Now on to stir the next pot on the back burner….looking for examples of social capital…
I went to the Copyrights and Campaigns blog. This is a blog by Ben Sheffner. It does not look as fancy as LawLawLand but there is more a little more commenting happening with the posts. In addition, the right side panel is full of all kinds of social capital displays:
WHAT THEY'RE SAYING ABOUT COPYRIGHTS & CAMPAIGNS
Top 100 law blogs of 2010 -- ABA Journal
Top 100 law blogs of 2009 -- ABA Journal
"Good legal reporting ... the best; it's not even close" -- Copycense
"always-insightful" -- THR, Esq.
"Interesting and new" -- How Appealing
"Must-read" -- Wired
"Always insightful" -- Exclusive Rights
"Very strong blog...just, you know, the facts...pretty intellectually honest" -- Hitsville
"Big time copyright supporter," "support[er] of copyright insanity" -- Techdirt
"From the dark side...prolific...interesting reads...insightful commentary you can’t find other places in the blogosphere...a just plain good read...the copyright equivalent of Grand Moff Tarkin." -- Arbitrary and Fanciful
"Running dog...point man for the content cartel...pretend[er of] disinterest...ruin[er of] real peoples' lives." -- Recording Industry vs. The People
Also to further show his awesomeness and huge amounts of social capital, his credentials are listed prominently. I guess this also establishes that he is worthy of our his social trust.
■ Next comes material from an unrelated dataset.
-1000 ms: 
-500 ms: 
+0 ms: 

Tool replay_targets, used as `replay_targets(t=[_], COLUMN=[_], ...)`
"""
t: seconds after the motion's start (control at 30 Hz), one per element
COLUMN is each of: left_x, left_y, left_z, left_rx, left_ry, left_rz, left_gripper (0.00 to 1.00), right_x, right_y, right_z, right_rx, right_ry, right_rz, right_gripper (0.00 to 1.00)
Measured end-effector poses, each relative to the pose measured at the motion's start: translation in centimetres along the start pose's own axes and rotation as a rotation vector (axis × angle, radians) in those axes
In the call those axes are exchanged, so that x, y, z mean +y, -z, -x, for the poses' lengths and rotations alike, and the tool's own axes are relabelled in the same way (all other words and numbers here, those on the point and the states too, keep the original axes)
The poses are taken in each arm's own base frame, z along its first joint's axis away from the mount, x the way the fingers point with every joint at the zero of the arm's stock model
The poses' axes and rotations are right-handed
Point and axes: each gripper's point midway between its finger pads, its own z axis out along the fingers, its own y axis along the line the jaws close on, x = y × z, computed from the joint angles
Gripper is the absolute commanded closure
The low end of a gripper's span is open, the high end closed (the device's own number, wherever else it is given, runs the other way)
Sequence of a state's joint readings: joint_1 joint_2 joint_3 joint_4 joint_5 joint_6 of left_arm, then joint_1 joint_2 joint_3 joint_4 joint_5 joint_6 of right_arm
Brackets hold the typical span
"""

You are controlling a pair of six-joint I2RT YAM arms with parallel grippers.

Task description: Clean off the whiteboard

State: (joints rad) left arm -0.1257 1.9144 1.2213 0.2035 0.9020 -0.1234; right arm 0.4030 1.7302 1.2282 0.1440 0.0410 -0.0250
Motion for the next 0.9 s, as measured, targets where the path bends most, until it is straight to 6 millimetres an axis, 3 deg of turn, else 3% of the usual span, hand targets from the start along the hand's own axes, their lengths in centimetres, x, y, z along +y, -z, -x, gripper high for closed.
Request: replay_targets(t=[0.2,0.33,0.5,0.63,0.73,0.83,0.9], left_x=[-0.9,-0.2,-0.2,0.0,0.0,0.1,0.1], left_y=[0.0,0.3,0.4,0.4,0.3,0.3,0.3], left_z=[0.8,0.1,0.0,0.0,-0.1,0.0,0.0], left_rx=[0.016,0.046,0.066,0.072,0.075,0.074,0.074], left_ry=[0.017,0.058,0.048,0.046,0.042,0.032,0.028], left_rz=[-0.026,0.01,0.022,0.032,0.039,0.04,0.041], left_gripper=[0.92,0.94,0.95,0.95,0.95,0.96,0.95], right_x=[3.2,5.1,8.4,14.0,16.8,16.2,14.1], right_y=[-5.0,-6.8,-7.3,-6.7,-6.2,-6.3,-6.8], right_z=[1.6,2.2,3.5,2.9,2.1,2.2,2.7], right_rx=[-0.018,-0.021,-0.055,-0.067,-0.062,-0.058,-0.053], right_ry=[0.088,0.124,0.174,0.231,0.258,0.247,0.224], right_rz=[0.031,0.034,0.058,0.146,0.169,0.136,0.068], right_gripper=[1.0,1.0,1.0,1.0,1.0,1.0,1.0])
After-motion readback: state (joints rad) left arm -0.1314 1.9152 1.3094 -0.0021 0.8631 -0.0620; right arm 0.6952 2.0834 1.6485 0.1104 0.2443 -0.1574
The one post I found that had several comments did not seem to have the “trust statements” described in A Survey of Trust Use and Modeling in Real Online Systems, but, there was a sense that the author was an expert rich with social capital.
In fact here is an example of the author making use of that trust/capitol and dispensing knowledge in a decidedly professorial style:
Hello Ben, Could you please do me a favor and explain this in layman's terms. I thought I understood, but then I read Matthew's comment which to me says the opposite. Can Harper still claim to be an innocent infringer? Randy
@Randy: The Fifth Circuit ruled that Harper cannot claim the "innocent infringer" defense because the record label plaintiffs had affixed proper notices on physical CDs embodying the works at issue. See 17 U.S.C. § 402(d) ("If a notice of copyright in the form and position specified by this section appears on the published phonorecord or phonorecords to which a defendant in a copyright infringement suit had access, then no weight shall be given to such a defendant’s interposition of a defense based on innocent infringement in mitigation of actual or statutory damages, except as provided in the last sentence of section 504."). The Supreme Court's refusal to hear the case leaves the Fifth Circuit's decision in place.
Now on to the subject of the FINAL PROJECT
Here are a couple of areas I an interested in:
1. Non-judicial forecloses
Question: How do people feel about non-judicial foreclosures, especially in Hawaii. And what are some concerns with the bills that are making their way through this current legislative session.
I would like to create a community to inform, mobilize, and gather information and experiences.
2. Informational Privacy
Question: How do people feel about the recent unanimous decision by the US Supreme court in NASA v Nelson et al, No. 09-530?
Again, I would like to create a community to inform, mobilize, and gather information and experiences.